Mark Isaacs – Sonata (ABC Classic, CD & digital)
Mark Isaacs is one of Australia’s finest pianists, whose career habitually criss-crosses jazz and classical. Possessed of a pitch-perfect ear, he was dabbling with jazz improvisation by age-nine, and composing orchestral works in his early teens.
While his new work Sonata is firmly in the classical camp, it warrants attention by anyone who has followed Isaacs’ jazz career, from his collaborations with Dave Holland and Kenny Wheeler, to his long-running Resurgence Band. After all, switching between jazz and classical is nothing new. We only need to look to Ellington’s symphonic works; or Keith Jarrett’s recordings of Bach; or Chick Corea’s final recording, which blended Chopin with Bill Evans, Scriabin with Monk.
Sonata comprises three new works for solo piano, and while wholly composed, the album bears affinities with Isaacs’ solo improvised recordings, particularly the extended Elements suite (1995), or the miniatures heard on Forgotten Fields (2020).

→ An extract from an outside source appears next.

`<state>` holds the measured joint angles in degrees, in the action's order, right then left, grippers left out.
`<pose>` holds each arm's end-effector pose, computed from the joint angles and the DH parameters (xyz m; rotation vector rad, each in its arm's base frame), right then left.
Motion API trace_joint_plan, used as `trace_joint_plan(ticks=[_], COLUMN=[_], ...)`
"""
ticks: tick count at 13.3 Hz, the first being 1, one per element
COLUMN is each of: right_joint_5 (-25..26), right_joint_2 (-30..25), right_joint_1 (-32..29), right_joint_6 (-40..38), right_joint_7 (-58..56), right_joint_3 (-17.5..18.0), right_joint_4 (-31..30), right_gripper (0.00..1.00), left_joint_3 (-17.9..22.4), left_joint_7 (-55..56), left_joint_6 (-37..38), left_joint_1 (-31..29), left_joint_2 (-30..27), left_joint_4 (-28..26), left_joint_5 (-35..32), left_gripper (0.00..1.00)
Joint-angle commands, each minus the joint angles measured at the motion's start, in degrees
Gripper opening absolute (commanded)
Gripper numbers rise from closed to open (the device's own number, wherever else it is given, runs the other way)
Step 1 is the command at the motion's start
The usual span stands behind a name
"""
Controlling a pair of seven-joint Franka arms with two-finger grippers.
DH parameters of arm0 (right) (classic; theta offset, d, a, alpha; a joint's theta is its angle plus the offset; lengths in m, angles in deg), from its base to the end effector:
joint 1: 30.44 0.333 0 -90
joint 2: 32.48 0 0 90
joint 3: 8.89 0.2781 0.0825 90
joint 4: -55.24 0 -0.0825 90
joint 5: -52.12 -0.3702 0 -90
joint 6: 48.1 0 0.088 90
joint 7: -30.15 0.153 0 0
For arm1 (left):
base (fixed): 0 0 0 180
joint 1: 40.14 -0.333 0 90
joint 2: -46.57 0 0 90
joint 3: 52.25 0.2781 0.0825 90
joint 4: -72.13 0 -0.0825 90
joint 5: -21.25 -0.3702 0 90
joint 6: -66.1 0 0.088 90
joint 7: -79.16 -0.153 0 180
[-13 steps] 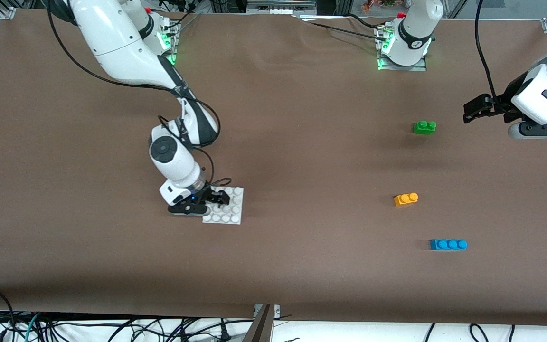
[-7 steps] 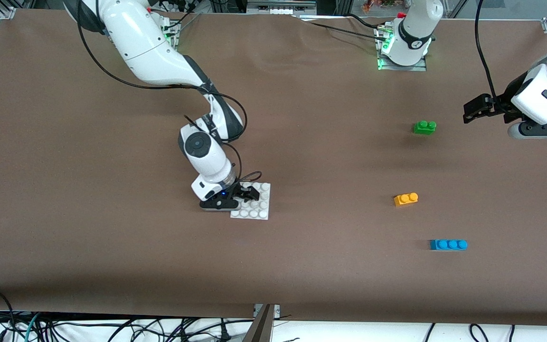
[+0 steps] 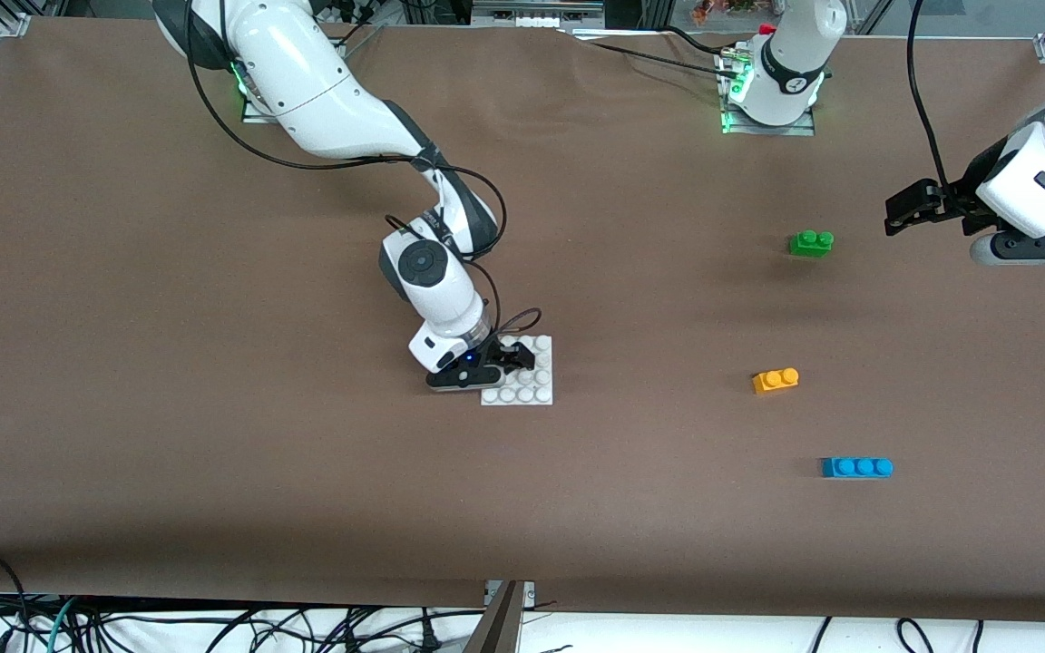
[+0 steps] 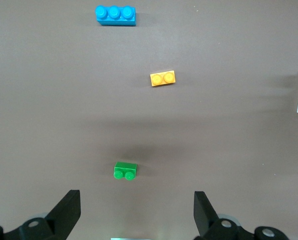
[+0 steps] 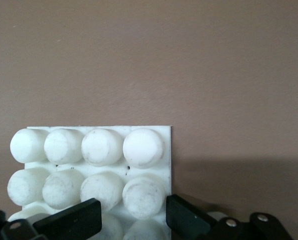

The opening of the two-movement title track is a haunting piece, measured and constrained, its gentle, isolated notes unfurling via a series of repeated motifs. This gives way in the second part to a more flourishing, strident, romantic episode, which pursues both tension and resolution.
The six-part ‘Songs Without Words’ – several of which are adapted from Isaacs’s jazz recordings – is exquisite, thoroughly majestic in feel, conjuring the impressionism of Debussy, or the elegant simplicity of Corea’s Children’s Songs.
It is a testament to Isaacs’s melodic sensibilities that he can be linked to Jarrett and Corea. Like them, he creates music, irrespective of how we might choose to categorise it.